§ **DESCRIPTION OF THE TASK**
Extract the records in full, leaving every picture out.

§ **DATA FOR THIS TASK**
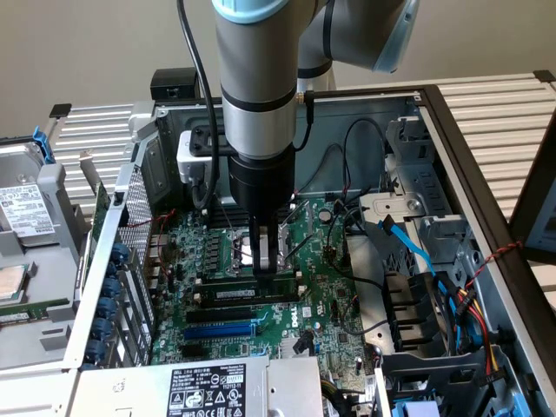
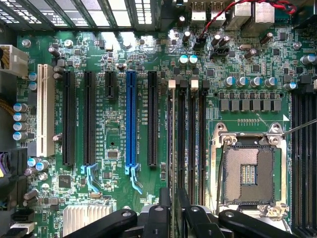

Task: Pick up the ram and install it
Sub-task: 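Insert the ram into the slot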

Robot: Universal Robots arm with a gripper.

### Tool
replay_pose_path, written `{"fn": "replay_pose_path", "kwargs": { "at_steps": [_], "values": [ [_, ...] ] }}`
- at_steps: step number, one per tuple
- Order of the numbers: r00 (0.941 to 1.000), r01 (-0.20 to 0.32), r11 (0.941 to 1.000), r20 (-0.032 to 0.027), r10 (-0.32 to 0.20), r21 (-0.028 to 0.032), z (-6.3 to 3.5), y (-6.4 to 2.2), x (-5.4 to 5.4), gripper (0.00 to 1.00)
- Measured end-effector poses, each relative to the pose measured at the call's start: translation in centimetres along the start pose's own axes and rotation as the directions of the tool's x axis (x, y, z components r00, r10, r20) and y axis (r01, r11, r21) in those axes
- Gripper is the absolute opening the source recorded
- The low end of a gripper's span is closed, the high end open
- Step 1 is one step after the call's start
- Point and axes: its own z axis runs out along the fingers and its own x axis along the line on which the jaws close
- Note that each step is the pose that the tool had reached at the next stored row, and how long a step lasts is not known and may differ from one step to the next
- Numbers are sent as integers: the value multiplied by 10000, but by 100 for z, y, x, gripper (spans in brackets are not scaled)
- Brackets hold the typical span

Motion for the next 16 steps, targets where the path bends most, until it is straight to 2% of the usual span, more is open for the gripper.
{"fn": "replay_pose_path", "kwargs": {
  "at_steps": [11,16],
  "values": [
    [10000,0,10000,0,0,0,-2,0,0,20],
    [10000,-1,10000,1,1,0,-107,2,-1,20]
  ]
}}
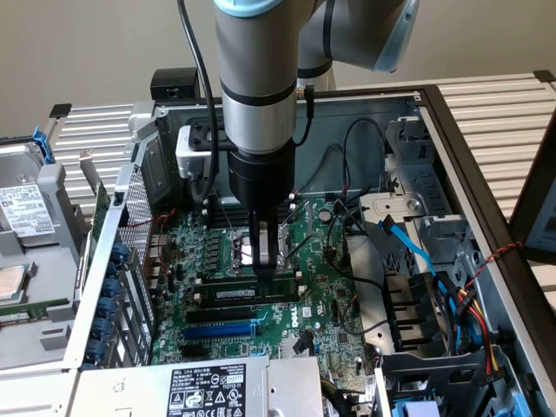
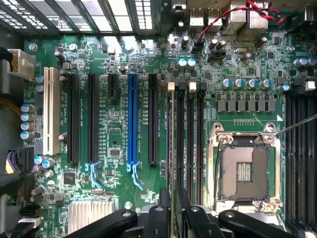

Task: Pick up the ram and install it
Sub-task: 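Insert the ram into the slot, then press down the ram until it locks into place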

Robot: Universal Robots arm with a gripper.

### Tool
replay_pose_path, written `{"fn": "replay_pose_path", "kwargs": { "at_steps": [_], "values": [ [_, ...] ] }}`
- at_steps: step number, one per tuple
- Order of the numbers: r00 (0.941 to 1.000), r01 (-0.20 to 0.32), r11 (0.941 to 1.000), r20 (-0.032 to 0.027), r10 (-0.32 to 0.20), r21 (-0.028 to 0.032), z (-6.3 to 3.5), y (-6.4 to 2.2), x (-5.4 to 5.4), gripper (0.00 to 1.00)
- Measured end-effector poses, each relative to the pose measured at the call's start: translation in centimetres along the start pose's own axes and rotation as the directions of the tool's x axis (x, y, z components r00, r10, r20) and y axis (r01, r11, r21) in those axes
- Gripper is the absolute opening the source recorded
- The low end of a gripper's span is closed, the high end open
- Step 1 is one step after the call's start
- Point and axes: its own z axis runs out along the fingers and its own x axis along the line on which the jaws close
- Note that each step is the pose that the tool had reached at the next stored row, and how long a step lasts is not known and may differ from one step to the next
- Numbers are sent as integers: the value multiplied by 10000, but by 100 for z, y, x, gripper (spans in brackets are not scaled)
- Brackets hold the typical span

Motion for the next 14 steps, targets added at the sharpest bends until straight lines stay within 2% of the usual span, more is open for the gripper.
{"fn": "replay_pose_path", "kwargs": {
  "at_steps": [6,7,14],
  "values": [
    [10000,0,10000,-1,0,0,0,0,0,18],
    [10000,1,10000,-1,-1,0,-1,0,0,11],
    [10000,0,10000,-1,0,0,0,0,0,11]
  ]
}}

§ **ANSWER AREA**
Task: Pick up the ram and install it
Sub-task: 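Insert the ram into the slot
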
Robot: Universal Robots arm with a gripper.

### Tool
replay_pose_path, written `{"fn": "replay_pose_path", "kwargs": { "at_steps": [_], "values": [ [_, ...] ] }}`
- at_steps: step number, one per tuple
- Order of the numbers: r00 (0.941 to 1.000), r01 (-0.20 to 0.32), r11 (0.941 to 1.000), r20 (-0.032 to 0.027), r10 (-0.32 to 0.20), r21 (-0.028 to 0.032), z (-6.3 to 3.5), y (-6.4 to 2.2), x (-5.4 to 5.4), gripper (0.00 to 1.00)
- Measured end-effector poses, each relative to the pose measured at the call's start: translation in centimetres along the start pose's own axes and rotation as the directions of the tool's x axis (x, y, z components r00, r10, r20) and y axis (r01, r11, r21) in those axes
- Gripper is the absolute opening the source recorded
- The low end of a gripper's span is closed, the high end open
- Step 1 is one step after the call's start
- Point and axes: its own z axis runs out along the fingers and its own x axis along the line on which the jaws close
- Note that each step is the pose that the tool had reached at the next stored row, and how long a step lasts is not known and may differ from one step to the next
- Numbers are sent as integers: the value multiplied by 10000, but by 100 for z, y, x, gripper (spans in brackets are not scaled)
- Brackets hold the typical span

Motion for the next 16 steps, targets where the path bends most, until it is straight to 2% of the usual span, more is open for the gripper.
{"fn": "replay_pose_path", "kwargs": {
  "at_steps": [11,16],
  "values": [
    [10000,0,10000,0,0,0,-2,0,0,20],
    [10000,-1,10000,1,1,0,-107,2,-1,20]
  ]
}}

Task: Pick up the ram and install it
Sub-task: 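Insert the ram into the slot, then press down the ram until it locks into place
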
Robot: Universal Robots arm with a gripper.

### Tool
replay_pose_path, written `{"fn": "replay_pose_path", "kwargs": { "at_steps": [_], "values": [ [_, ...] ] }}`
- at_steps: step number, one per tuple
- Order of the numbers: r00 (0.941 to 1.000), r01 (-0.20 to 0.32), r11 (0.941 to 1.000), r20 (-0.032 to 0.027), r10 (-0.32 to 0.20), r21 (-0.028 to 0.032), z (-6.3 to 3.5), y (-6.4 to 2.2), x (-5.4 to 5.4), gripper (0.00 to 1.00)
- Measured end-effector poses, each relative to the pose measured at the call's start: translation in centimetres along the start pose's own axes and rotation as the directions of the tool's x axis (x, y, z components r00, r10, r20) and y axis (r01, r11, r21) in those axes
- Gripper is the absolute opening the source recorded
- The low end of a gripper's span is closed, the high end open
- Step 1 is one step after the call's start
- Point and axes: its own z axis runs out along the fingers and its own x axis along the line on which the jaws close
- Note that each step is the pose that the tool had reached at the next stored row, and how long a step lasts is not known and may differ from one step to the next
- Numbers are sent as integers: the value multiplied by 10000, but by 100 for z, y, x, gripper (spans in brackets are not scaled)
- Brackets hold the typical span

Motion for the next 14 steps, targets added at the sharpest bends until straight lines stay within 2% of the usual span, more is open for the gripper.
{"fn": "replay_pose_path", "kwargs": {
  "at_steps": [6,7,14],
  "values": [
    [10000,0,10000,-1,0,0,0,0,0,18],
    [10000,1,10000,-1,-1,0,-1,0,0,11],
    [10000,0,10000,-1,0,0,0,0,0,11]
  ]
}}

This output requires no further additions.